Argentina.- El periodista argentino Eduardo Feinmann generó controversia en el entorno de la Copa del Mundo 2026 al difundir, a través de su espacio radiofónico en Radio Mitre, versiones no oficiales sobre presuntas intimidaciones extradeportivas que habrían recibido integrantes de la Selección de Ecuador previo a su eliminación ante la Selección Mexicana.

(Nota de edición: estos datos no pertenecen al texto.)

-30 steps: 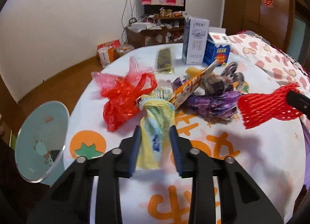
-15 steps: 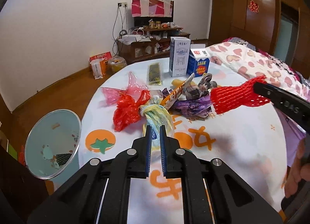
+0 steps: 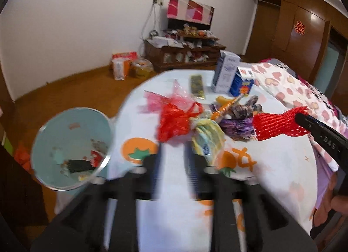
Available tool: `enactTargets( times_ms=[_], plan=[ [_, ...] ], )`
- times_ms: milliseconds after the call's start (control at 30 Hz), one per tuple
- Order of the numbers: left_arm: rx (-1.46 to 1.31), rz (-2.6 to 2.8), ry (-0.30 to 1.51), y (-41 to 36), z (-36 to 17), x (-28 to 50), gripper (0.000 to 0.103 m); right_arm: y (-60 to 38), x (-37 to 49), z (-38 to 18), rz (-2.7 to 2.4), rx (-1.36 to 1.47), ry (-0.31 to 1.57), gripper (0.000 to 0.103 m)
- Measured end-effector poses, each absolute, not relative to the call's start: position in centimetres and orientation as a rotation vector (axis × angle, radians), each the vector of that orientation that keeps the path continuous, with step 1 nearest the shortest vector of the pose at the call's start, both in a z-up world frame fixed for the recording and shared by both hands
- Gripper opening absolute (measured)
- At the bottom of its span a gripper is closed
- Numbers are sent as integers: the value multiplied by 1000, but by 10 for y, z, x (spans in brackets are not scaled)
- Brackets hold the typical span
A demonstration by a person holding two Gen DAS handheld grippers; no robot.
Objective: Collect trash
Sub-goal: 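Hold the red mesh net in the right tool while the left tool grasps the yellow-blue bag, then carry both items over the bin and release them from both tools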
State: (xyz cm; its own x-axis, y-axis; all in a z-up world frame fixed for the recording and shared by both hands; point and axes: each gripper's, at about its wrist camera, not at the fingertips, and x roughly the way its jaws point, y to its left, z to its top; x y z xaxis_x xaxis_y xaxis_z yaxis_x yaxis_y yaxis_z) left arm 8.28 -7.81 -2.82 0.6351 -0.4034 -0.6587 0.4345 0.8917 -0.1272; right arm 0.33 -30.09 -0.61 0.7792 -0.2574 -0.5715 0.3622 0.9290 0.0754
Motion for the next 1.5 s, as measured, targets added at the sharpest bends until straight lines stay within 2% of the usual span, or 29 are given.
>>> enactTargets(
  times_ms=[33, 100, 267, 300, 333, 367, 400, 467, 767, 967, 1500],
  plan=[
    [46, -486, 753, -88, -34, 87, 55, -305, 2, -7, -349, 185, 594, 14],
    [48, -508, 768, -104, -42, 91, 57, -312, -2, -10, -371, 185, 601, 14],
    [98, -509, 827, -154, -76, 108, 58, -340, -17, -16, -438, 202, 620, 14],
    [118, -504, 843, -162, -84, 110, 49, -346, -20, -17, -451, 213, 622, 14],
    [128, -502, 851, -165, -88, 111, 47, -351, -22, -18, -459, 223, 622, 14],
    [129, -501, 845, -167, -90, 110, 40, -353, -24, -19, -462, 227, 622, 14],
    [129, -510, 824, -166, -87, 106, 24, -355, -25, -19, -465, 230, 621, 14],
    [149, -524, 791, -163, -78, 100, 20, -355, -25, -19, -466, 232, 616, 14],
    [230, -593, 659, -114, -24, 45, 20, -334, -14, -12, -398, 224, 590, 14],
    [259, -450, 613, -73, -7, 43, 21, -301, 2, 1, -315, 179, 579, 14],
    [151, -179, 654, 30, -16, 80, 22, -207, 66, 12, -90, 120, 593, 14]
  ],
)
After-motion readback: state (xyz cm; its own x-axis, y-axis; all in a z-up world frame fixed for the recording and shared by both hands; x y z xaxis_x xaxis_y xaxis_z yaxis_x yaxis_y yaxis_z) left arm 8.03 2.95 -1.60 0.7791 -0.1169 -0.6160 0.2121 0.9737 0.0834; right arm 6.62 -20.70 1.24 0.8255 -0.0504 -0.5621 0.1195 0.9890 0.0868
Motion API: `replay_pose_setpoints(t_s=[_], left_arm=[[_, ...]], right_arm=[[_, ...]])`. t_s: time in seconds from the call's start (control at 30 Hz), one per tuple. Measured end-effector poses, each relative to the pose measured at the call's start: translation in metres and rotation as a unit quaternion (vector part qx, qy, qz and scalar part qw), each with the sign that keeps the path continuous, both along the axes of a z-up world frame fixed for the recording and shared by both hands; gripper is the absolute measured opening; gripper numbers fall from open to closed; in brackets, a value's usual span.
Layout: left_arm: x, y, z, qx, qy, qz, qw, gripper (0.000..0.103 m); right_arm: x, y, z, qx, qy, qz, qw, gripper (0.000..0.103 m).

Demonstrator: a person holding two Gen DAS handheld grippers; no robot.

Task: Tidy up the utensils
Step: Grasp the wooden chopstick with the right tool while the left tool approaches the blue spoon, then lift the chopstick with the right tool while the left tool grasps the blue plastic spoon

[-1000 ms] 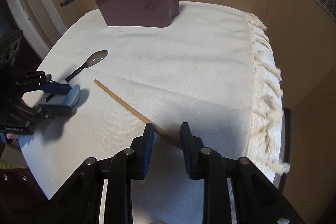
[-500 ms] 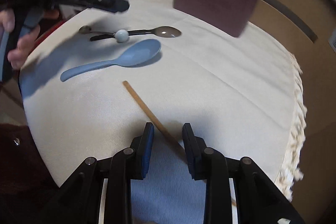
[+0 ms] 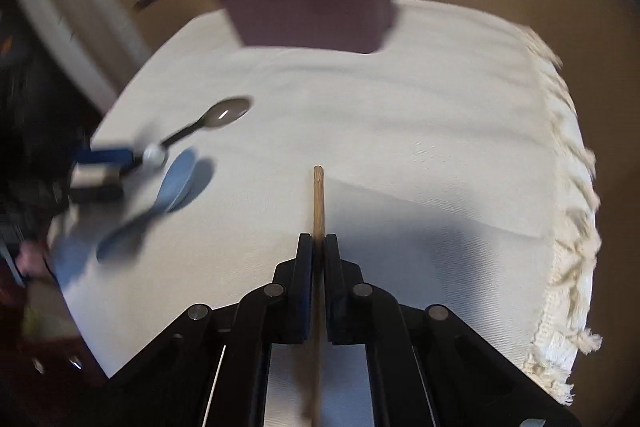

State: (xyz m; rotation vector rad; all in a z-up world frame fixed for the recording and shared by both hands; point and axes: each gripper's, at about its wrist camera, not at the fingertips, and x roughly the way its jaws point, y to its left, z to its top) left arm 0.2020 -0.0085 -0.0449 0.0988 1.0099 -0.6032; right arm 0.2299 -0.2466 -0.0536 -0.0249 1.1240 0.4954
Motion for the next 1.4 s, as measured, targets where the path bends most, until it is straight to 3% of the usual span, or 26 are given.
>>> replay_pose_setpoints(t_s=[0.1, 0.2, 0.43, 0.57, 0.8, 1.0, 1.27, 1.4], left_arm=[[0.01, -0.013, -0.009, 0.022, 0.007, 0.013, 0.9997, 0.043], [0.015, -0.018, -0.013, 0.03, 0.015, 0.021, 0.9992, 0.043], [0.025, -0.019, -0.022, 0.036, 0.031, 0.036, 0.9982, 0.043], [0.024, -0.015, -0.022, 0.017, 0.037, 0.048, 0.998, 0.042], [0.018, -0.007, -0.02, -0.01, 0.027, 0.074, 0.9968, 0.037], [0.006, -0.004, -0.009, -0.037, 0.01, 0.085, 0.9956, 0.036], [-0.009, 0.015, 0.021, -0.077, -0.029, 0.12, 0.9894, 0.036], [-0.007, 0.021, 0.027, -0.096, -0.03, 0.131, 0.9863, 0.036]], right_arm=[[0.005, -0.024, -0.001, 0.02, 0.008, -0.045, 0.999, 0.004], [-0.004, -0.027, -0.001, 0.02, 0.004, -0.05, 0.999, 0.004], [-0.022, -0.004, 0.0, -0.048, -0.042, -0.02, 0.998, 0.006], [-0.02, -0.003, 0.001, -0.058, -0.049, -0.01, 0.997, 0.009], [-0.009, -0.007, 0.0, -0.027, -0.044, -0.023, 0.998, 0.009], [-0.011, 0.01, 0.0, -0.076, -0.074, -0.009, 0.994, 0.006], [-0.032, 0.003, 0.03, -0.03, -0.094, -0.036, 0.994, 0.005], [-0.039, 0.009, 0.042, -0.023, -0.107, -0.044, 0.993, 0.005]])
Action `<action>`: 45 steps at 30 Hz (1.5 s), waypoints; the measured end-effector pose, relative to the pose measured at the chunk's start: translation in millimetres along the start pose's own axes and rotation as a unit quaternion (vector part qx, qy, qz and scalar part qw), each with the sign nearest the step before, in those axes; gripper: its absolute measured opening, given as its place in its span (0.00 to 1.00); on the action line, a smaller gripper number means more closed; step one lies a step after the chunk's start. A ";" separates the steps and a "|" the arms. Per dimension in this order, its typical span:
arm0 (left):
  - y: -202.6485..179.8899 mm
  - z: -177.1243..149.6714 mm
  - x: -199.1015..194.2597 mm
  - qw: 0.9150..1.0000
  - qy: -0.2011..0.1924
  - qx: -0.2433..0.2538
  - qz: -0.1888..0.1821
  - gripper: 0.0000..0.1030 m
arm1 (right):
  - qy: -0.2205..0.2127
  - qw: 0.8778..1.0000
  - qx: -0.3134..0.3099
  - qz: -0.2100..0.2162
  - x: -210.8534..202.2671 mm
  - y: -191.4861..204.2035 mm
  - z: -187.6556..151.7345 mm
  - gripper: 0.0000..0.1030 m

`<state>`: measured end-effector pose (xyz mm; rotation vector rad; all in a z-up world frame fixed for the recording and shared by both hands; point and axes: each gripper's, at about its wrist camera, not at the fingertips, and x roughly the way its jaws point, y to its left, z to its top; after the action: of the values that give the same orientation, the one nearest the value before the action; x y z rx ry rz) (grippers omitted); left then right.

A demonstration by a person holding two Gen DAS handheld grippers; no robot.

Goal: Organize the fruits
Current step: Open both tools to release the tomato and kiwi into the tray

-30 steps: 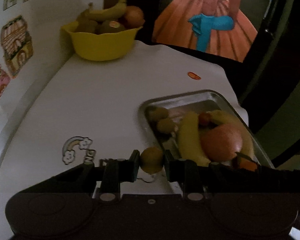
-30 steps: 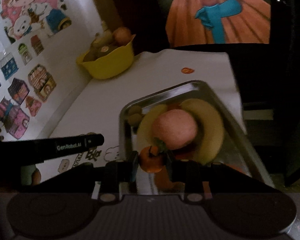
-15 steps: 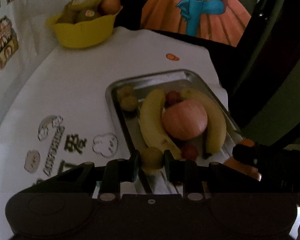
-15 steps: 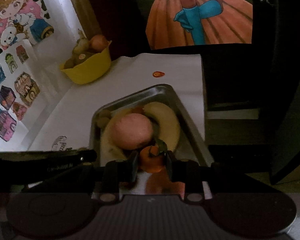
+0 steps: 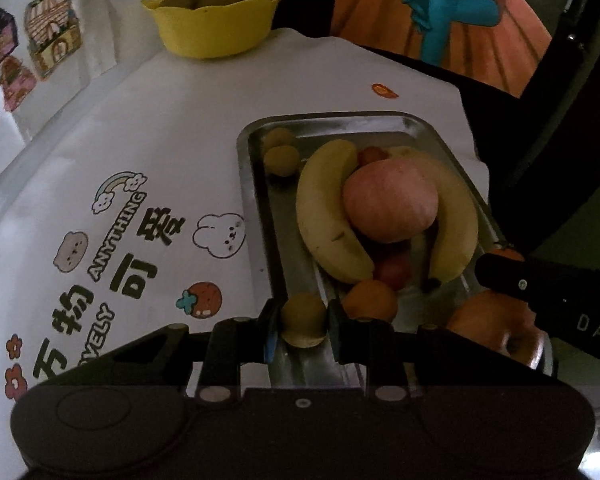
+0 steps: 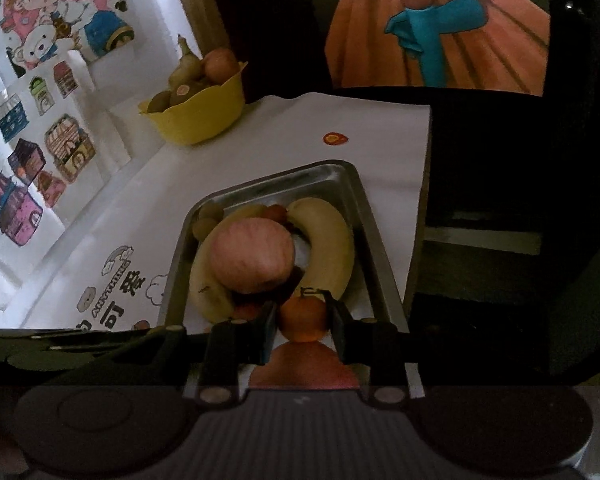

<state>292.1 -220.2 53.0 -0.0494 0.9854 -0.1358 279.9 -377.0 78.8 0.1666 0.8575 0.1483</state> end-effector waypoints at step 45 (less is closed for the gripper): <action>-2.1 -16.8 -7.0 1.000 -0.025 0.018 0.005 0.29 | -0.008 1.000 -0.008 0.005 0.0 -1.5 -11.8 0.42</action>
<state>274.1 -221.0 49.7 -0.0146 0.9332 -0.1430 271.1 -377.4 71.0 0.1563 0.8391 0.1626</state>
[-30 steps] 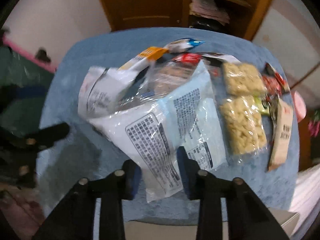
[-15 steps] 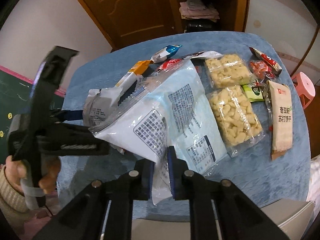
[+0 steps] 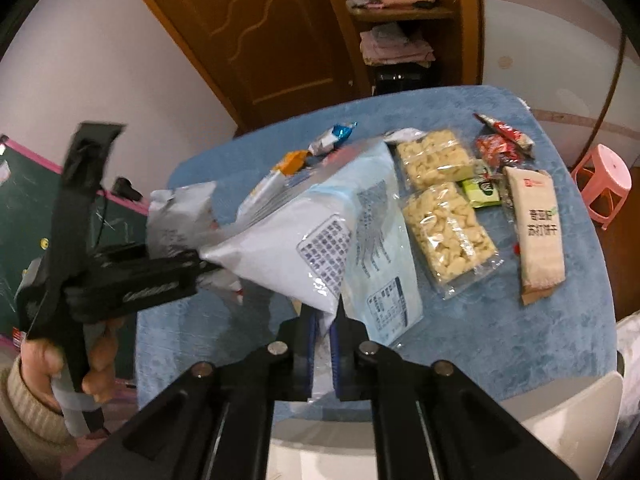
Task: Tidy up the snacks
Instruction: 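Carry both held bags back over the white tray with both tools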
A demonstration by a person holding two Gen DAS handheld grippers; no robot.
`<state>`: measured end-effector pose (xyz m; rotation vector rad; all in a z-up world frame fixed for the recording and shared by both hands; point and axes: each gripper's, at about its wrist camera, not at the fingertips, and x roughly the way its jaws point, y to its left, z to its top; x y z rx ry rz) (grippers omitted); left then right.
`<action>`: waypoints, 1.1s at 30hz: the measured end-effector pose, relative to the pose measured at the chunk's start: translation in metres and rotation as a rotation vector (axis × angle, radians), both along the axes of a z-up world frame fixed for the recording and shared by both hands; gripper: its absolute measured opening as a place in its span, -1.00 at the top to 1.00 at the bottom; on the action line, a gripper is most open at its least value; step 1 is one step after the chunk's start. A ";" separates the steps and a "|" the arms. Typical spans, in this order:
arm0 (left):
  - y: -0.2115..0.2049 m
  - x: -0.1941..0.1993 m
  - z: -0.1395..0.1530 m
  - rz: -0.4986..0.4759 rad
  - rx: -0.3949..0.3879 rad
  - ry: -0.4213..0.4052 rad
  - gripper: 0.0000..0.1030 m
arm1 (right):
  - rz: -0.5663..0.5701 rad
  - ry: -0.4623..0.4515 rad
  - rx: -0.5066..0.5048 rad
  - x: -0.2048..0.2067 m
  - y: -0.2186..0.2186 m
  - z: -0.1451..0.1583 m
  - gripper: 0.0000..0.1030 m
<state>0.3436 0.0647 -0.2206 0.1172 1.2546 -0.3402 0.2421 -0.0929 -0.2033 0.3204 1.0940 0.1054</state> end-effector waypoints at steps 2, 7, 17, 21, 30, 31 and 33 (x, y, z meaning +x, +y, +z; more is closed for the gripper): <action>0.000 -0.016 0.024 -0.005 -0.008 -0.040 0.08 | -0.004 -0.030 0.015 -0.004 -0.004 0.011 0.89; 0.009 -0.059 0.096 -0.023 -0.040 -0.139 0.08 | 0.005 -0.137 0.054 -0.032 -0.014 0.055 0.89; -0.043 -0.172 0.179 -0.076 -0.078 -0.223 0.08 | 0.041 -0.291 0.080 -0.131 -0.050 0.146 0.89; -0.079 -0.213 0.173 -0.103 -0.060 -0.186 0.08 | 0.049 -0.277 0.039 -0.179 -0.064 0.159 0.88; -0.132 -0.265 0.138 -0.100 -0.018 -0.111 0.08 | 0.043 -0.123 0.011 -0.233 -0.088 0.119 0.88; -0.135 -0.266 0.133 -0.095 -0.002 -0.107 0.08 | 0.044 -0.107 0.008 -0.234 -0.090 0.115 0.88; -0.136 -0.268 0.125 -0.085 0.014 -0.094 0.08 | 0.046 -0.080 -0.003 -0.237 -0.094 0.107 0.88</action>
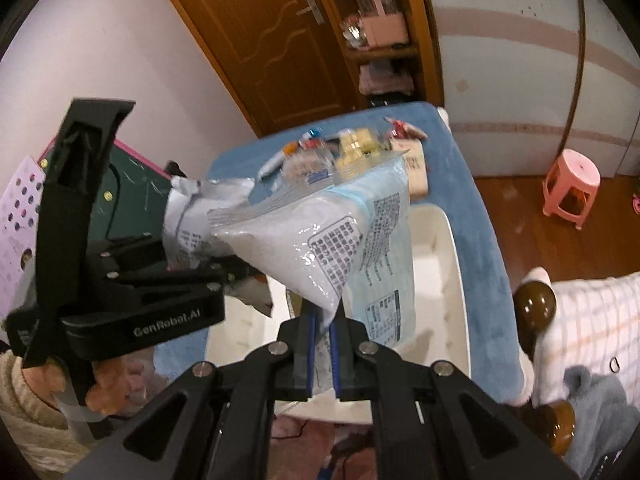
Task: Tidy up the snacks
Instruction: 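Carry both held bags back over the white tray with both tools, then lower both bags into the tray and open both tools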
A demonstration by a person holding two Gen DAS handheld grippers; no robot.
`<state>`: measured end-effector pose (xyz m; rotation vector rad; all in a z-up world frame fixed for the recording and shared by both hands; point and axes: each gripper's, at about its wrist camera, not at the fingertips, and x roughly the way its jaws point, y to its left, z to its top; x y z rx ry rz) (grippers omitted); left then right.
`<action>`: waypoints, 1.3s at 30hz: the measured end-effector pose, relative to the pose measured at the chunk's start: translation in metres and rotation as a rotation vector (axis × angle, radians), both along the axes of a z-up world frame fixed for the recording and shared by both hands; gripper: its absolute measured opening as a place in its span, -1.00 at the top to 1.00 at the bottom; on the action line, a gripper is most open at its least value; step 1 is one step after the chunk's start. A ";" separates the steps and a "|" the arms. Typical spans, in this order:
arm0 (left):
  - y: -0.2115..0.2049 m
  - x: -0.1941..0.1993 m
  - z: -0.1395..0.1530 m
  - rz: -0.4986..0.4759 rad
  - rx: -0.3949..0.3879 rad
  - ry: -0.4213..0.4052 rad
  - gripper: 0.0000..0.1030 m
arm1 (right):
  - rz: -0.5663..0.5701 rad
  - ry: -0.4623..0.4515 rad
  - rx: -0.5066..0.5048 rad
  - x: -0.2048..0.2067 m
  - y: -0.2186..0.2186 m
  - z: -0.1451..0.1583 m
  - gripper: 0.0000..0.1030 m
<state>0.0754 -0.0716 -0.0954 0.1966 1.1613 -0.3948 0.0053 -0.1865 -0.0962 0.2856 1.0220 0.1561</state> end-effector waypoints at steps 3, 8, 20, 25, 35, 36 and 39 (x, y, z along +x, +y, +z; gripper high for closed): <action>0.000 -0.005 -0.008 0.016 0.017 0.024 0.07 | 0.008 0.020 -0.015 -0.004 -0.003 -0.007 0.88; -0.003 -0.013 -0.014 0.024 0.051 0.034 0.04 | 0.018 0.048 -0.011 -0.009 -0.007 -0.015 0.87; 0.003 -0.027 0.003 0.022 0.088 -0.031 -0.67 | -0.024 0.000 -0.004 -0.016 -0.007 -0.003 -0.15; 0.004 -0.032 0.007 0.016 0.095 -0.042 -0.67 | -0.031 -0.046 0.013 -0.017 -0.004 0.011 -0.15; 0.008 -0.038 0.017 0.032 0.089 -0.054 -0.67 | -0.026 -0.054 0.000 -0.020 -0.003 0.015 -0.15; 0.008 -0.039 0.019 0.034 0.089 -0.058 -0.67 | -0.025 -0.055 0.002 -0.020 -0.004 0.016 -0.15; 0.008 -0.041 0.022 0.041 0.090 -0.069 -0.67 | -0.020 -0.066 0.000 -0.022 -0.004 0.019 -0.15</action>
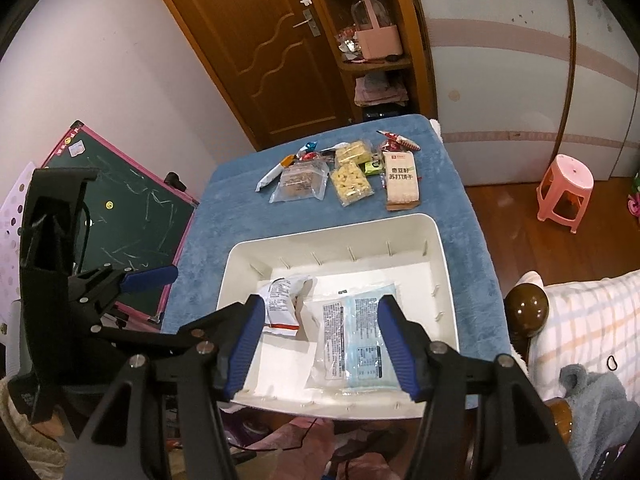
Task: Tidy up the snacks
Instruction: 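Lower both bags into the tray and open both tools, then lift both tools out of the tray and move toward the snacks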
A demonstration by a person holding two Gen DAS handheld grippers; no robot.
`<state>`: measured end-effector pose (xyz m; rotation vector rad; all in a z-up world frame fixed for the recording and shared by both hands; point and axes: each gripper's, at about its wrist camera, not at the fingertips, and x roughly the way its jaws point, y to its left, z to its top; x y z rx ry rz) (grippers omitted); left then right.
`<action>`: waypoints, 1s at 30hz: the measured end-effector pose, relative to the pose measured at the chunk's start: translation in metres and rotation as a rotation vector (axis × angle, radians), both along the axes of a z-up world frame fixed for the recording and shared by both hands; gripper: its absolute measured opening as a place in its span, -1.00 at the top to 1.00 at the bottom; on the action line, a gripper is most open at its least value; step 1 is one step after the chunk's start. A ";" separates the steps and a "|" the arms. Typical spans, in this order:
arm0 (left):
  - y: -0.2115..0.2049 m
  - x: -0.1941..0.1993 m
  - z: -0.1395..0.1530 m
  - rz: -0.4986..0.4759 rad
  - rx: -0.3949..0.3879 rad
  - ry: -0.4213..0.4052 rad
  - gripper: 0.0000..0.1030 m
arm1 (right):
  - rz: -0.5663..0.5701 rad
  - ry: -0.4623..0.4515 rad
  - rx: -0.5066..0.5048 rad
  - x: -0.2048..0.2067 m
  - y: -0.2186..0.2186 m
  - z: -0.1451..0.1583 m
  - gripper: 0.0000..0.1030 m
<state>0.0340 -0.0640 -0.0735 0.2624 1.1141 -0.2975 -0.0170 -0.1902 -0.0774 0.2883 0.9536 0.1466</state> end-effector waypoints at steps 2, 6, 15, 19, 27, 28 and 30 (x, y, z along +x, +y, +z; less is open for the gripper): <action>0.000 -0.001 0.002 0.007 -0.002 -0.005 -0.67 | 0.007 -0.009 -0.003 -0.001 0.000 0.002 -0.15; 0.001 -0.005 0.005 0.027 -0.004 -0.018 -0.67 | 0.022 -0.022 -0.009 -0.003 0.000 0.005 -0.15; 0.001 -0.013 0.018 0.067 -0.007 -0.055 -0.67 | 0.053 -0.053 -0.018 -0.008 -0.004 0.013 -0.15; -0.001 -0.017 0.027 0.081 -0.004 -0.082 -0.67 | 0.065 -0.078 -0.017 -0.010 -0.008 0.019 -0.15; -0.001 -0.019 0.051 0.125 0.006 -0.140 -0.67 | 0.092 -0.124 0.004 -0.007 -0.016 0.033 -0.15; 0.000 -0.019 0.054 0.130 0.010 -0.146 -0.67 | 0.093 -0.129 0.009 -0.005 -0.017 0.035 -0.15; 0.003 -0.017 0.059 0.140 0.019 -0.162 -0.67 | 0.094 -0.139 0.018 0.000 -0.018 0.038 -0.15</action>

A pesar del impacto mediático de los señalamientos, ni la FIFA ni la Federación Ecuatoriana de Fútbol (FEF) han confirmado la existencia de tales advertencias coercitivas, manteniendo el resultado de 2-0 como un desenlace estrictamente deportivo en la cancha.
Durante la emisión de su programa, el comunicador sudamericano calificó el escenario como una situación compleja, detallando la supuesta mecánica operativa del incidente:
Aseveración de la prensa: "Parece que está confirmado de que hubo amenazas por parte de un cartel de México para los jugadores ecuatorianos. Se comunicaron con 5 jugadores, con datos específicos sobre familiares en Ecuador y en México", afirmó Feinmann de manera textual.
Vulnerabilidad por arraigo laboral: Colaboradores de la misma mesa de análisis agregaron que el presunto conocimiento de las rutinas de los futbolistas obedece a que una parte considerable de los seleccionados de la "Tri" se desempeñan profesionalmente en clubes de la liga local mexicana.
Objetivo de la coacción: El periodista complementó la hipótesis argumentando que el propósito del amago era forzar la derrota de la escuadra ecuatoriana en el partido de eliminación directa.
Falta de sustento probatorio: La nota de color ha circulado de forma masiva en plataformas digitales de América Latina; sin embargo, el emisor no ha presentado pruebas documentales, registros telefónicos ni declaraciones de fuentes oficiales que sostengan las acusaciones.
La respuesta de las instituciones rectoras del balompié se ha mantenido en el plano de la logística hotelera y el reglamento de competencia tradicional, desmarcándose de las narrativas delictivas.
Más allá de los debates generados fuera del entorno deportivo, las crónicas técnicas coincidieron en que el trámite del partido estuvo dictado por un dominio absoluto del cuadro mexicano. Los dirigidos por el cuerpo técnico azteca exhibieron un esquema táctico ordenado, caracterizado por una alta intensidad física y efectividad al momento de concretar las jugadas ofensivas.